Start of Block
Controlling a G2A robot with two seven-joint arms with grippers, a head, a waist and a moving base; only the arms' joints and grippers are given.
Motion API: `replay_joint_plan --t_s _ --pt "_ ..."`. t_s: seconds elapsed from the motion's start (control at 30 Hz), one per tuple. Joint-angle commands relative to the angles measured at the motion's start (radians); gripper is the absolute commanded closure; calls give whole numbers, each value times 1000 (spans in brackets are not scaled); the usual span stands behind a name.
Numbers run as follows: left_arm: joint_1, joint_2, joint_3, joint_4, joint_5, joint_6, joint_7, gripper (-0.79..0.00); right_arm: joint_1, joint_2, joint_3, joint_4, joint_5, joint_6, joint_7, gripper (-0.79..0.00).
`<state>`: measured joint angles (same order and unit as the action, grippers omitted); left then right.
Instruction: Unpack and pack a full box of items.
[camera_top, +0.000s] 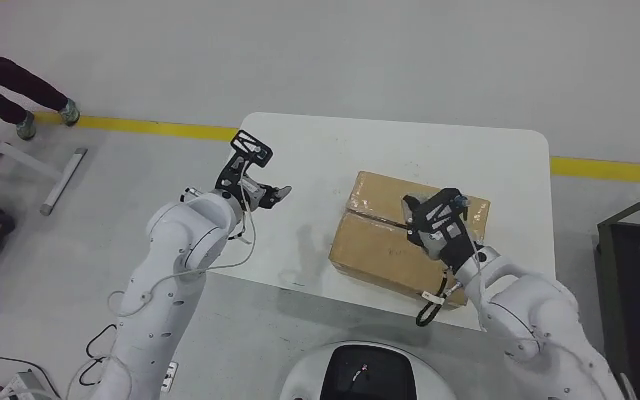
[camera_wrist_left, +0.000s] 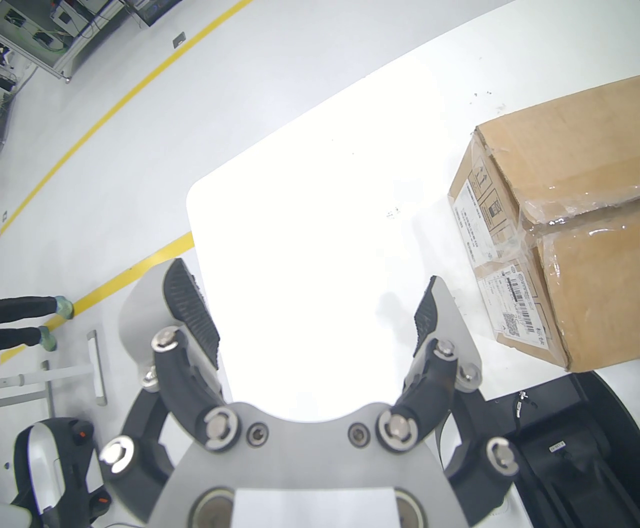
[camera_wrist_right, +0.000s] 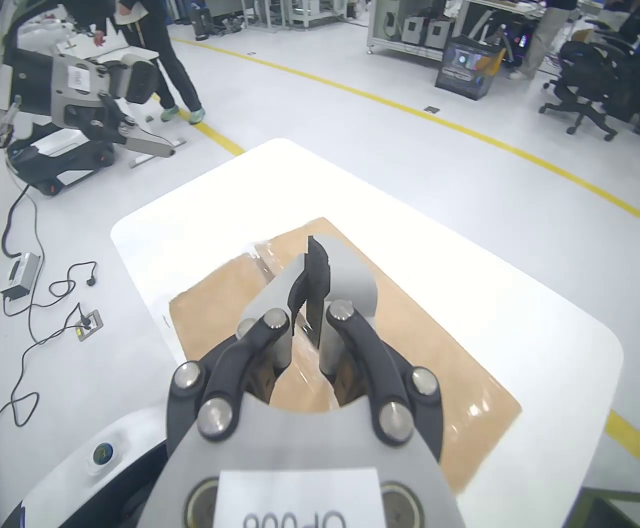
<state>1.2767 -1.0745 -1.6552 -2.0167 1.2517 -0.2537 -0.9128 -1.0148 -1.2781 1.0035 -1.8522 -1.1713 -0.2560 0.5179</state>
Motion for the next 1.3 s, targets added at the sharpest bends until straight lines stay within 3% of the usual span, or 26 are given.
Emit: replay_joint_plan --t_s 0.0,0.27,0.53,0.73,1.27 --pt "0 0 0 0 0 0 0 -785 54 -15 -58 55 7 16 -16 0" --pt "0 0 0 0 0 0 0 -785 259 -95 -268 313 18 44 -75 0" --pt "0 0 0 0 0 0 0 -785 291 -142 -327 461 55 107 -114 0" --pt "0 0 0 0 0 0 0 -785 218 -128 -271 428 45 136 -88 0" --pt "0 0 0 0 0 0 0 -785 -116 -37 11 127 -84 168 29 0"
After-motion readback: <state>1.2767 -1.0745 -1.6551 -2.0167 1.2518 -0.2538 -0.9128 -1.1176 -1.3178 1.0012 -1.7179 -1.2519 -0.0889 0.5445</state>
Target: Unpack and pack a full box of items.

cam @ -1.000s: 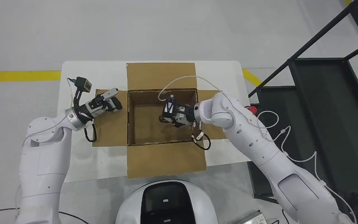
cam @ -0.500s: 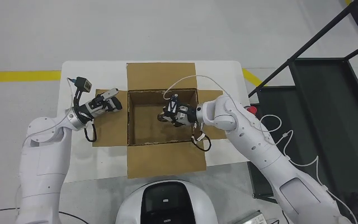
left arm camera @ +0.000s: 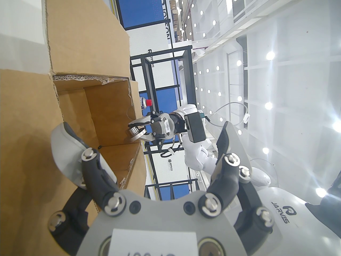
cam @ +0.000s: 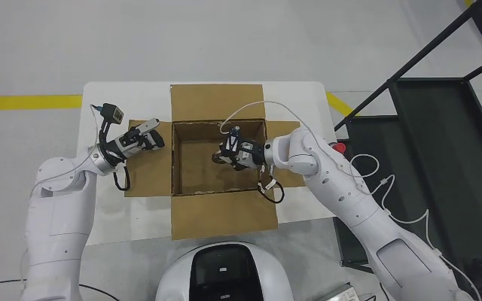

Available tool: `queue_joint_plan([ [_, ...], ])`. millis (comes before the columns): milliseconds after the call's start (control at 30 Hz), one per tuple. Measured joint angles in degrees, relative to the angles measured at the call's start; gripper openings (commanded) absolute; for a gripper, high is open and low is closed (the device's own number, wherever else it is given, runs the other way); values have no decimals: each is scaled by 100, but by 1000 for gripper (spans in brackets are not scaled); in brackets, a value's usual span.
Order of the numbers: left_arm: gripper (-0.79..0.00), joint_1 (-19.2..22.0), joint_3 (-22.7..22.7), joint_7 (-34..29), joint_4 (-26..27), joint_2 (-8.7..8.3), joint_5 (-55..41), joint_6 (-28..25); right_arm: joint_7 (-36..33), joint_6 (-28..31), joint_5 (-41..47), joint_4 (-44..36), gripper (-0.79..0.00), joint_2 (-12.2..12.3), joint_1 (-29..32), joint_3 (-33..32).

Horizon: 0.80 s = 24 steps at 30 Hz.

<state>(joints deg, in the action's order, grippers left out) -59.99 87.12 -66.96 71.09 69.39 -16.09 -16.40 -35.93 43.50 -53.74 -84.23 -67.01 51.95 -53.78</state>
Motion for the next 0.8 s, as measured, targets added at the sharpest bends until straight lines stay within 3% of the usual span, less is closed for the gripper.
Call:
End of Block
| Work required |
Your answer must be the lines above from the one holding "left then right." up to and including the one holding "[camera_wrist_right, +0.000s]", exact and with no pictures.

| Exercise answer |
`<state>`: measured joint angles (same order and unit as the action, grippers omitted); left then right.
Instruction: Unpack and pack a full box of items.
[camera_top, +0.000s] 
[camera_wrist_left, +0.000s] 
[camera_wrist_right, +0.000s] 

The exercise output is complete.